◆ Exercise requirements
Show all lines below holding the string "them".

◆ Data excerpt

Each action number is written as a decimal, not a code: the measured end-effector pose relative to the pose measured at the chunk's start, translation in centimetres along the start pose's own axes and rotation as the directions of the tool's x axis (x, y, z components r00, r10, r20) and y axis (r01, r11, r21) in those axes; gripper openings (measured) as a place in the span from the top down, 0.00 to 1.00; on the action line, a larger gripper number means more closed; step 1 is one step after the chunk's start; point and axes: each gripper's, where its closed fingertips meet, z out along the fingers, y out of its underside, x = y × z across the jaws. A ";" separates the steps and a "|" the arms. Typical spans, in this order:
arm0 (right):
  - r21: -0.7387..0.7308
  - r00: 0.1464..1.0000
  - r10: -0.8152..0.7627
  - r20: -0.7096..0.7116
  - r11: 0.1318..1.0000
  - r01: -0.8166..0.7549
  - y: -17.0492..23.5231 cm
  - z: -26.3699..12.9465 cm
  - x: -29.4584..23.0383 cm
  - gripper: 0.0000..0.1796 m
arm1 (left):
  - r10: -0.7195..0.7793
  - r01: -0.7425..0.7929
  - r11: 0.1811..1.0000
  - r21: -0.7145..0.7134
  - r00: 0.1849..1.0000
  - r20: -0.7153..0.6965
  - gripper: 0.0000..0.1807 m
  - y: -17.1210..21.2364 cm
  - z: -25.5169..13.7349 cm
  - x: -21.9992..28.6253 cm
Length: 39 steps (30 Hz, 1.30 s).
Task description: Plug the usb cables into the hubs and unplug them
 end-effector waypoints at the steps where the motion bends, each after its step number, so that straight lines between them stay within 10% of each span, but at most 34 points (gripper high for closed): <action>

◆ Answer for this exercise
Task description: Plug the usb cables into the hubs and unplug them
 end-effector waypoints at the steps where the motion bends, each after its step number, so that straight lines between them stay within 10% of each span, but at most 34 points (gripper high for closed): <action>

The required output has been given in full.